**What is needed:**
Copy out only those lines running from the line with "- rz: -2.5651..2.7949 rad" to the end of the listing, keeping each one exactly as it is.

**Source material:**
########################################
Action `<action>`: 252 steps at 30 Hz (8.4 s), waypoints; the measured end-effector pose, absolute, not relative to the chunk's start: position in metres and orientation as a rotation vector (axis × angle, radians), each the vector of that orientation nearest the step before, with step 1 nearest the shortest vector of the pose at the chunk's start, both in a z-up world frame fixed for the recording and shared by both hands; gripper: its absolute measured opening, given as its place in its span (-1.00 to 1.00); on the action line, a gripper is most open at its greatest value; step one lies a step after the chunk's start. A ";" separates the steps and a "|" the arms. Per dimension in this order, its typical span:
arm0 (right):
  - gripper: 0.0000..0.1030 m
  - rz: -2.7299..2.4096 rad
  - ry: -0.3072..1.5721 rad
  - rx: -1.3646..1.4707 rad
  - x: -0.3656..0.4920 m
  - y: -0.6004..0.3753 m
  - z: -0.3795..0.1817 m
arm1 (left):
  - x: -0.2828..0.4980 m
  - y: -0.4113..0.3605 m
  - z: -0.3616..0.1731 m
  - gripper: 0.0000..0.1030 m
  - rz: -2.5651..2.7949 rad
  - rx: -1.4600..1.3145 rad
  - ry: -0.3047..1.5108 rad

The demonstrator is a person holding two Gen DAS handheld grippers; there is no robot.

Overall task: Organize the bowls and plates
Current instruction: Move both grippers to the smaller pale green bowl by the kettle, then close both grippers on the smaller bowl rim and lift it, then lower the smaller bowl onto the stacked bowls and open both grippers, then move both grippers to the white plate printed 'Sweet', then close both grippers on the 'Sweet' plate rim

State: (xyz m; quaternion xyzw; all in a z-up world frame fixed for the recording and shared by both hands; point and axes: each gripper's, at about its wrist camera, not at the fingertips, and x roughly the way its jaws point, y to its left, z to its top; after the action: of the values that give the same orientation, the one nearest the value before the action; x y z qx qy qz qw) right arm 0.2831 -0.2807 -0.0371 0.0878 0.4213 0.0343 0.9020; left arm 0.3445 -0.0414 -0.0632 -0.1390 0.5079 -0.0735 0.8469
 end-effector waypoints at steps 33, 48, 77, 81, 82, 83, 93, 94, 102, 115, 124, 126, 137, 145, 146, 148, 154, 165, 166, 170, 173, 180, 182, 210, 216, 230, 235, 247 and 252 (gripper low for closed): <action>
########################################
**Solved problem:**
  - rz: -2.5651..2.7949 rad
  - rx: -1.4600..1.3145 rad
  - ry: -0.3047..1.5108 rad

The demonstrator is a person holding two Gen DAS handheld grippers; there is no robot.

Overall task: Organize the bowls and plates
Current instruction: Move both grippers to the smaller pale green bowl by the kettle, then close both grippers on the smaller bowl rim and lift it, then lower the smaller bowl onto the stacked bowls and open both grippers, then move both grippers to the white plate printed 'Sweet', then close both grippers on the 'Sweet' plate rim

State: (xyz m; quaternion xyzw; all in a z-up world frame fixed for the recording and shared by both hands; point and axes: each gripper's, at about its wrist camera, not at the fingertips, and x roughly the way its jaws point, y to its left, z to its top; after the action: of the values that give the same orientation, the one nearest the value before the action; x y z qx qy qz qw) right arm 0.2831 -0.2807 -0.0371 0.0878 0.4213 0.0343 0.9020; left arm 0.3445 -0.0414 -0.0632 -0.1390 0.5079 -0.0735 0.8469
 end-effector waypoints at steps 33, 48, 77, 81, 82, 83, 93, 94, 102, 115, 124, 126, 137, 145, 146, 148, 154, 165, 166, 170, 173, 180, 182, 210, 216, 230, 235, 247 and 252 (gripper low for closed): <action>

Nothing else remains for the exercise.